Training via Supervised Learning a Neural Network with Multiple Output Layers

I have a neural network that has multiple output layers for softmax probability depending on the state my agent is in. Here is an example of my network:

class policy(nn.Module):
   def __init__(self):
      hidden_layer = 32
      super(policy, self).__init__()
      self.affine1 = nn.Linear(3, hidden_layer)
      self.affine2 = nn.Linear(hidden_layer, hidden_layer)
      self.output1 = nn.Linear(hidden_layer, 10)
      self.output2 = nn.Linear(hidden_layer, 5)
      self.output3 = nn.Linear(hidden_layer, 3)

   def forward(self, x):
      x = torch.nn.functional.relu(self.affine1(x))
      x = torch.nn.functional.relu(self.affine2(x))
      outputprobs1 = torch.nn.functional.softmax(self.output1(x), dim=-1)
      outputprobs2 = torch.nn.functional.softmax(self.output2(x), dim=-1)
      outputprobs3 = torch.nn.functional.softmax(self.output3(x), dim=-1)
      return outputprobs1, outputprobs2, outputprobs3

The softmax probabilities indicate a certain action my agent will perform, but the agent has different actions based on different states. Because I know which actions my agent should perform, I want to train the policy through supervised learning. I am planning to use torch.nn.CrossEntropyLoss(), as it is a multi-classification problem. Moreover, during each episode, the model chooses from the output probabilities multiple times.

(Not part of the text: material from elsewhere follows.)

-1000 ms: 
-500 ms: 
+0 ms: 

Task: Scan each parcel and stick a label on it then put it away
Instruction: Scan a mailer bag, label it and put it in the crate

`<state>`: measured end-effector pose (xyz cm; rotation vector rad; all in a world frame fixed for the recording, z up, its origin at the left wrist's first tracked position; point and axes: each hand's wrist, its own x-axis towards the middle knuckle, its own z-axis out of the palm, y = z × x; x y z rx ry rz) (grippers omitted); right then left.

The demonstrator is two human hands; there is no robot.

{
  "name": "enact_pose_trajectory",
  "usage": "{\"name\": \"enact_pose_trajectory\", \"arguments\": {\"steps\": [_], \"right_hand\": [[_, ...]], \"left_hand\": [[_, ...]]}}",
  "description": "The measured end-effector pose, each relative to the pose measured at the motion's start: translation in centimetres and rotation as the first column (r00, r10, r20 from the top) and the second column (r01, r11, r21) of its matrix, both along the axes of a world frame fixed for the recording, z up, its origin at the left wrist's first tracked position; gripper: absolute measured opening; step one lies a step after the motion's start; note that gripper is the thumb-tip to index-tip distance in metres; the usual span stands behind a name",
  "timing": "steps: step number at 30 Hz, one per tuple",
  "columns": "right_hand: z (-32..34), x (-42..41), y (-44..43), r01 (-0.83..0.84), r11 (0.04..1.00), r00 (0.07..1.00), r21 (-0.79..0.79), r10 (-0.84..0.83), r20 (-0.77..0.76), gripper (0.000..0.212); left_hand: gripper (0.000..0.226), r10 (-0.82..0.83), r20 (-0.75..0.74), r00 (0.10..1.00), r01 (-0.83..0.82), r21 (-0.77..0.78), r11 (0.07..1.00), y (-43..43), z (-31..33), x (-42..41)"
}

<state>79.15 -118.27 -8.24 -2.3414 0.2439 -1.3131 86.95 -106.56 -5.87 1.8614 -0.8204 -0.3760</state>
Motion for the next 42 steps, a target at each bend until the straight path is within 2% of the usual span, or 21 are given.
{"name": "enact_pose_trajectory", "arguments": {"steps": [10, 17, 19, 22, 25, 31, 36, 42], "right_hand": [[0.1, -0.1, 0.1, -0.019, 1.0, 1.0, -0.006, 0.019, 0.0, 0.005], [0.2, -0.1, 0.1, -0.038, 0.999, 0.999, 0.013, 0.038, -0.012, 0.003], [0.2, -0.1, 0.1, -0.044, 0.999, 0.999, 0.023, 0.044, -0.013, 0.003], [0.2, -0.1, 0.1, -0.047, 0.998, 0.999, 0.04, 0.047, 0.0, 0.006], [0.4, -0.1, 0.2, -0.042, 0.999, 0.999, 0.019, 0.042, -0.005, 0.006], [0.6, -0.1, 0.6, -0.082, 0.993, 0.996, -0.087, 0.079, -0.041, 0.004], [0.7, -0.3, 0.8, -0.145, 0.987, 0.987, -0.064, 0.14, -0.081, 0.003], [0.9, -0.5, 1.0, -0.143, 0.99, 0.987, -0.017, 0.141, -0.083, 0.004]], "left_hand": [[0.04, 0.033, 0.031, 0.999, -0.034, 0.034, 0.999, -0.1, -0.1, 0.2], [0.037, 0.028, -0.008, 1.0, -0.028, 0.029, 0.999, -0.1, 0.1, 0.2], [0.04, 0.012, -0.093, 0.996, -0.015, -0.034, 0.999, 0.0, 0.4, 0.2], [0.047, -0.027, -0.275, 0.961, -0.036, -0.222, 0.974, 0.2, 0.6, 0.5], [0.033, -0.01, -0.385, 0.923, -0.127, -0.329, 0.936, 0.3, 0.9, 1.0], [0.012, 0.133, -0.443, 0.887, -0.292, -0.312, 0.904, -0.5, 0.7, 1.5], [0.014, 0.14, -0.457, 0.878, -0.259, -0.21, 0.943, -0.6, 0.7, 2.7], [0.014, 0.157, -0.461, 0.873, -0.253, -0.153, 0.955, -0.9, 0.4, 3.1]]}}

For example, let’s say that there are 3 states my agent can be in, A, B, and C. In state A, the agent uses output1, in state B, the agent uses output2, and in state C, the agent uses output 3. As a result, one example through an episode might be:

  • Agent starts in state A: chooses action 9
  • Now agent is in state C: chooses action 2
  • Now agent is in state B: chooses action 4
  • Now agent is in state A: chooses action 5

Here are my following questions:

How would I train this policy through supervised learning? The website for CrossEntropyLoss says I need a input of shape (N, C). So my C here would be 10, 5, and 3 respectively. My thinking is that I would need 3 of these inputs, one for each output layer. As a result, would I need a separate loss function for each output layer, or can I just use one loss function for all of them? Would propagating the loss for one of the output layers affect the others negatively through supervised learning?

Moreover, I would like more clarification on how to obtain the logits needed for the input to CrossEntropyLoss. In order to obtain this, would I use torch.logit(outputprobs1)?

Any help with this is much appreciated, thank you!

x that you pass to your forward function represents what?

As I mentioned here, one loss function is enough, it’s just one function.